Cuando Félix salió del lugar a encontrarse con su cliente, fue encañonado y obligado a subir en un jeep por un comando que lo estaba esperando. Una paradoja más: una hora después, la víctima fue liberada, no así el experto, quien, por cierto, estuvo   en el ejército estadounidense y, aunque vivía en Miami, Florida, era consultor de una firma de seguridad, con sede en Houston, Texas.

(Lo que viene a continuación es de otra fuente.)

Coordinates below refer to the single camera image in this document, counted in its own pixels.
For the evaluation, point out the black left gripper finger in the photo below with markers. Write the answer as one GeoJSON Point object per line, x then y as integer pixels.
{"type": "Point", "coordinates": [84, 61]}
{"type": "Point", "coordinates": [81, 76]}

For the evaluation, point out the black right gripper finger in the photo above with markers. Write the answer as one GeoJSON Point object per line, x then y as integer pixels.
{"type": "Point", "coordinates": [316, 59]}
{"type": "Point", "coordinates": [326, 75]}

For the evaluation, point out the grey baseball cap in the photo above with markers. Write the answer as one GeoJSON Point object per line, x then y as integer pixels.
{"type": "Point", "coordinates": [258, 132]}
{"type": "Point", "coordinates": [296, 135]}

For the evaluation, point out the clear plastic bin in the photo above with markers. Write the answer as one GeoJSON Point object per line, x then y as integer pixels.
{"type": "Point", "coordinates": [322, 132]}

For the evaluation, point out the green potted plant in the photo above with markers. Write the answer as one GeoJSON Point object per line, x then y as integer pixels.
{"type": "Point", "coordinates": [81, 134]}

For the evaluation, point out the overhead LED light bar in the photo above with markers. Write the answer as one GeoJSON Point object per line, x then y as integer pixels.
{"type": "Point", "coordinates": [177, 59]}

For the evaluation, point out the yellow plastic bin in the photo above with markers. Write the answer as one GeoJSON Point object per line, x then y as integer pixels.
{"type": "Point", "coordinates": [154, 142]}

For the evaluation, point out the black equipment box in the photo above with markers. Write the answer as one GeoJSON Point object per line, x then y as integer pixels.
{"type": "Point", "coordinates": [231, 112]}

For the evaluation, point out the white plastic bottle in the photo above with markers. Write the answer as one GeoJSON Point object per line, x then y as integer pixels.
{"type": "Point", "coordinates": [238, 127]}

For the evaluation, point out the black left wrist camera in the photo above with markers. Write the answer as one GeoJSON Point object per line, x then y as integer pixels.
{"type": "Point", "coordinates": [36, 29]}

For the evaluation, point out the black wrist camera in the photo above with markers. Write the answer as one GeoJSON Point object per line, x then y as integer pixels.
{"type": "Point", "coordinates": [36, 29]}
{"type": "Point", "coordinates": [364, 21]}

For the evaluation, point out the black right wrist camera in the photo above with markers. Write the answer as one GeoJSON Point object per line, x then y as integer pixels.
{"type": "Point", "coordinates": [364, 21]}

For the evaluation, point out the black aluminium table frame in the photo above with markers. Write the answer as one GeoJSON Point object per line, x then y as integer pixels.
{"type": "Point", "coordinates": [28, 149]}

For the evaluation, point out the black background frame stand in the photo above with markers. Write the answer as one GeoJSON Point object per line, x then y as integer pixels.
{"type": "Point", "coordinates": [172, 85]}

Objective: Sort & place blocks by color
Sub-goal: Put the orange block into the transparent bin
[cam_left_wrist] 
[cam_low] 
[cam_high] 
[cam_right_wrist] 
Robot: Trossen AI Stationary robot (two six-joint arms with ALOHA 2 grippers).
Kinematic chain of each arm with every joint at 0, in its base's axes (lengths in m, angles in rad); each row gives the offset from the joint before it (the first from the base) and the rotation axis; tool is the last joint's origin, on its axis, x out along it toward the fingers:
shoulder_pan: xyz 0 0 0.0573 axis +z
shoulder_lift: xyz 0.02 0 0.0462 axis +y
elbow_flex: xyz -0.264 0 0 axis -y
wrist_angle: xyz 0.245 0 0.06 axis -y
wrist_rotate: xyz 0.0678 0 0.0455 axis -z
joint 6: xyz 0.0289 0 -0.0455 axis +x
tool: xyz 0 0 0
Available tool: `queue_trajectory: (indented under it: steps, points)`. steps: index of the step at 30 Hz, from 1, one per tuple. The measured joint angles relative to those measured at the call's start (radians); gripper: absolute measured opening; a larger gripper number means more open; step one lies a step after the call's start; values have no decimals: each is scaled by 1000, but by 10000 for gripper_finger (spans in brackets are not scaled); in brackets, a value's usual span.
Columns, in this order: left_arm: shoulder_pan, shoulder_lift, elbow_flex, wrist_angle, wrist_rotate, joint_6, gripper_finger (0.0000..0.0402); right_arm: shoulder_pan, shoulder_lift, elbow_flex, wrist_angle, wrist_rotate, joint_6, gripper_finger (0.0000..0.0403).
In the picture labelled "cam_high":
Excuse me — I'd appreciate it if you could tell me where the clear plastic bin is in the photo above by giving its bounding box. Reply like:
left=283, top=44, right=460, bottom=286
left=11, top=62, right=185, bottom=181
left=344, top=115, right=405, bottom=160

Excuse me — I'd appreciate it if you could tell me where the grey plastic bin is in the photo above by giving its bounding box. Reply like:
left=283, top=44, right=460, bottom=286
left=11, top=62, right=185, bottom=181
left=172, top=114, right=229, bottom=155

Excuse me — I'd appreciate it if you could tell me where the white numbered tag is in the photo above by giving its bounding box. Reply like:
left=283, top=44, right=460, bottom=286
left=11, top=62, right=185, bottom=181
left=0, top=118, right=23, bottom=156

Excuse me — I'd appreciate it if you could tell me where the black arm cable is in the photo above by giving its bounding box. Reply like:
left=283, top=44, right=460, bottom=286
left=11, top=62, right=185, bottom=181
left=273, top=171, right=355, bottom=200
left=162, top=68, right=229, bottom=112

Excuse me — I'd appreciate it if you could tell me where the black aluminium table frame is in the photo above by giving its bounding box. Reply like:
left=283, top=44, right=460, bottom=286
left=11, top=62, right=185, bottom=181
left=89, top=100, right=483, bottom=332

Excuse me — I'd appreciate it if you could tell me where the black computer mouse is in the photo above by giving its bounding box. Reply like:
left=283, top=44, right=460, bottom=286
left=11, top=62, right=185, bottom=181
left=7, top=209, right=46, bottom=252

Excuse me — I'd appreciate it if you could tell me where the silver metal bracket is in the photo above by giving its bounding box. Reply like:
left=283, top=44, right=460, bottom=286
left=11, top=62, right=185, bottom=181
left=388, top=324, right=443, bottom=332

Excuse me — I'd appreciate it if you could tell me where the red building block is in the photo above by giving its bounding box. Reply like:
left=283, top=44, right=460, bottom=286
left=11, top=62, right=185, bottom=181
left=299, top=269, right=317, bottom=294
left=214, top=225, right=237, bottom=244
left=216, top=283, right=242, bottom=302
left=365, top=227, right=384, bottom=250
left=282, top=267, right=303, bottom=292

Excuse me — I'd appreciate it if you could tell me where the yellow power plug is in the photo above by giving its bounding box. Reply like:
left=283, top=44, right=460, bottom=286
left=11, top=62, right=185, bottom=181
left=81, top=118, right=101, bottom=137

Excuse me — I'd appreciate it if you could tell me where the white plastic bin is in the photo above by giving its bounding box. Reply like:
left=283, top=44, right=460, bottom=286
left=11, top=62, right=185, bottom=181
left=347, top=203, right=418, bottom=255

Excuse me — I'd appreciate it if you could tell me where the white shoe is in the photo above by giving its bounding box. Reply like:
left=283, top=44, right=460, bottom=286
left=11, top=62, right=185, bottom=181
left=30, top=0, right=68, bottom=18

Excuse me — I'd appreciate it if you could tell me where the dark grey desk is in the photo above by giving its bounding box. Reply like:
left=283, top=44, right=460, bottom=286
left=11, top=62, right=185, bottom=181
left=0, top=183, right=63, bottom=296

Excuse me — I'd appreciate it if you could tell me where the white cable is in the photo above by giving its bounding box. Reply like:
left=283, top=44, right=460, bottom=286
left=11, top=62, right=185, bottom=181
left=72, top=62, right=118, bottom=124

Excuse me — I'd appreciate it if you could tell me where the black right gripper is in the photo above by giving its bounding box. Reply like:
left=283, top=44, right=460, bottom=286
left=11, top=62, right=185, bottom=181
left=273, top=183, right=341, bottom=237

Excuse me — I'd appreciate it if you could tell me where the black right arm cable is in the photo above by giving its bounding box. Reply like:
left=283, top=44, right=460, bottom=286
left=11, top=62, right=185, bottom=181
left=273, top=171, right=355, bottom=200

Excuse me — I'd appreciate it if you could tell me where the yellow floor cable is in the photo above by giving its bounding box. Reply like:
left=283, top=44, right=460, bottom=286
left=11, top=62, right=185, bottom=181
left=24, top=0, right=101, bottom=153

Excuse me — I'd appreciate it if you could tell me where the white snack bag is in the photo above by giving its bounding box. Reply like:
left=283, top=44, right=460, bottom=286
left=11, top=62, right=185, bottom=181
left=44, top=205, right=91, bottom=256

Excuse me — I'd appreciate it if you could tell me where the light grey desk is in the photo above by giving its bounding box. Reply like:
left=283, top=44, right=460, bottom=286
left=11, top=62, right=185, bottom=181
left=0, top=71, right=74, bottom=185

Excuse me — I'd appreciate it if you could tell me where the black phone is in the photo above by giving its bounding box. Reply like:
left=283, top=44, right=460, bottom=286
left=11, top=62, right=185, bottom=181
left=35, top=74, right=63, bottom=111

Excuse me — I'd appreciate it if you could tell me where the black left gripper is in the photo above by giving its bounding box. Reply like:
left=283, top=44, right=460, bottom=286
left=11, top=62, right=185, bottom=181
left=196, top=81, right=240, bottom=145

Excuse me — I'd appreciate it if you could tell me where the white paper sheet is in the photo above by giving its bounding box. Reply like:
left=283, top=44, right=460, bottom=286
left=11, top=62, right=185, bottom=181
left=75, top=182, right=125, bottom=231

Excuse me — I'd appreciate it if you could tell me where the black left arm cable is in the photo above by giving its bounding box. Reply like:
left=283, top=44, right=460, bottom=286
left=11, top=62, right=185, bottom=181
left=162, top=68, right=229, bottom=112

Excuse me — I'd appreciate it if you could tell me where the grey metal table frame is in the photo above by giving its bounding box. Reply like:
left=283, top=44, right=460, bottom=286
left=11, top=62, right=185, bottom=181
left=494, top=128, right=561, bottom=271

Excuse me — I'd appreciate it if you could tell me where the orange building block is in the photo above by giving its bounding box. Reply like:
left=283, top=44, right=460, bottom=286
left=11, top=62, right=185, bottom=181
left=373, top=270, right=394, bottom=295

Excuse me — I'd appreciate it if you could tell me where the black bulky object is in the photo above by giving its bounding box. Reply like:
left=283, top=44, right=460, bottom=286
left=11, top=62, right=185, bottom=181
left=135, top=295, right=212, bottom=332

Un caballero de la era precastrista. Observo la foto tomada por José Sobrevilla en un estudio radiofónico. Está un poco borrosa y desafocada. En la imagen sobresale en primer plano, Yolanda Montes, la célebre Tongolele, una bailarina y actriz nacida en Estados Unidos, pero de  padre español y de madre sueca. Estabamos en  2007, y en esos entrañables días de radio (Woody Allen, dixit), todos los viernes tres amigos (Fraga, Sobrevilla y quien esto escribe) hacíamos la edición cultural y de espectáculos del programa Encuentros y Desencuentros, que se transmitía en La 69 de Radio Centro, allá por los rumbos de Constituyentes, en la CDMX.

Ahí, en esa  imagen, además de Tongolele y los integrantes del equipo aparece Félix Batista, con una apariencia muy del tipo de Desi Arnaz, el actor cubano del Hollywood de los 50 (el “Ricky Ricardo” de la serie I love Lucy): moreno claro, saco sin corbata, gomina en el cabello y el copete alzado: muy del estilo de la clase media acomodada que habitaba la isla caribeña en la era precastrista.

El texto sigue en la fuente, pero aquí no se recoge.